[PATCH] habanalabs: preboot hard reset support

From: Oded Gabbay
Date: Thu Dec 03 2020 - 12:46:58 EST


From: Ofir Bitton <obitton@xxxxxxxxx>

FW hard reset capability indication is now moved to preboot stage.
Driver will check if HW is dirty only after it validated preboot
is up.
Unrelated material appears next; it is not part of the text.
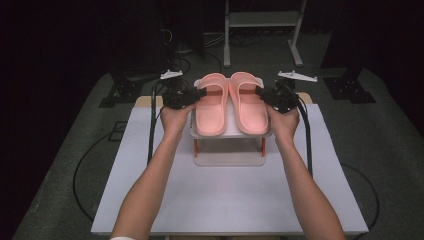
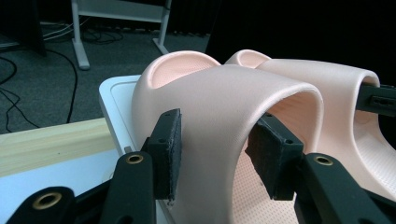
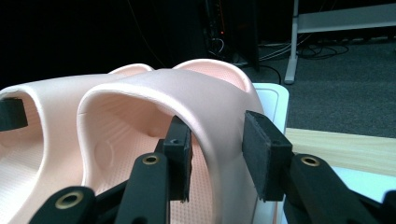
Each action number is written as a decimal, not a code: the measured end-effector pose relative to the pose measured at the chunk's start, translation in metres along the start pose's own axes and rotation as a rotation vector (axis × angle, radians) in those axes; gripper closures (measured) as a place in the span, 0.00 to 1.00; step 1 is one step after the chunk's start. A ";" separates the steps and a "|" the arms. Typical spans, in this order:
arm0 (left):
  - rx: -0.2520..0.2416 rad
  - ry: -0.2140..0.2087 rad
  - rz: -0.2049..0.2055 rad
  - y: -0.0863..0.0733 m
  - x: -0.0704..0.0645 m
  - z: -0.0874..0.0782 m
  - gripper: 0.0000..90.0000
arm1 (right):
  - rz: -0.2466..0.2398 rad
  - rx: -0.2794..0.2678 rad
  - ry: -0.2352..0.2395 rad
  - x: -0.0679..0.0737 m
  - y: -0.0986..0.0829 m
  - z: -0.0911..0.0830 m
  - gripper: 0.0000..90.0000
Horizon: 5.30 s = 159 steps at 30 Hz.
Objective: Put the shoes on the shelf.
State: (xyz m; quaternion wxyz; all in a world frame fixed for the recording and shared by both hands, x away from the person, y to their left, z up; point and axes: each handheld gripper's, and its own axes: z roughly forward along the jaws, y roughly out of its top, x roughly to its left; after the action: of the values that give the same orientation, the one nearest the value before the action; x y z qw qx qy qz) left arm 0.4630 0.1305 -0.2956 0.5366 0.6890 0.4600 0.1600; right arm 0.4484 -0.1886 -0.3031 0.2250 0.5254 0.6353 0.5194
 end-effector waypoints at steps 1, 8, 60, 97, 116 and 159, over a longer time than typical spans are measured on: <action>-0.002 -0.001 -0.001 0.000 0.000 0.000 0.61 | -0.001 0.001 0.000 0.000 0.000 0.000 0.69; -0.001 -0.001 0.006 0.001 0.000 0.003 0.61 | -0.014 0.007 0.007 0.004 0.001 0.002 0.68; -0.025 -0.034 0.052 -0.006 -0.006 -0.018 0.56 | -0.036 0.009 0.099 -0.004 0.004 -0.023 0.58; -0.040 -0.082 0.052 -0.026 -0.005 -0.042 0.50 | -0.027 0.001 0.190 -0.018 -0.018 -0.045 0.51; -0.037 -0.118 0.050 -0.035 -0.004 -0.052 0.45 | -0.023 -0.016 0.221 -0.027 -0.027 -0.059 0.47; -0.073 -0.145 0.041 -0.069 -0.004 -0.080 0.34 | -0.021 0.006 0.253 -0.047 -0.060 -0.092 0.39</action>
State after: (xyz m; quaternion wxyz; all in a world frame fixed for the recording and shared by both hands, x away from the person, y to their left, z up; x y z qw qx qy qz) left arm 0.3719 0.1751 -0.3264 0.5898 0.6882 0.3997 0.1372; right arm 0.3624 -0.2639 -0.3360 0.1471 0.4495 0.6656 0.5773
If HW is dirty, driver will perform a hard reset according
to the FW capability.
In addition, FW defines a new message which driver need to send in
order to initiate a hard reset.

Signed-off-by: Ofir Bitton <obitton@xxxxxxxxx>
Reviewed-by: Oded Gabbay <ogabbay@xxxxxxxxxx>
Signed-off-by: Oded Gabbay <ogabbay@xxxxxxxxxx>
---
drivers/misc/habanalabs/common/firmware_if.c | 25 ++++++++++---------
drivers/misc/habanalabs/gaudi/gaudi.c | 17 +++++++------
drivers/misc/habanalabs/goya/goya.c | 12 ++++-----
.../habanalabs/include/common/hl_boot_if.h | 2 ++
4 files changed, 31 insertions(+), 25 deletions(-)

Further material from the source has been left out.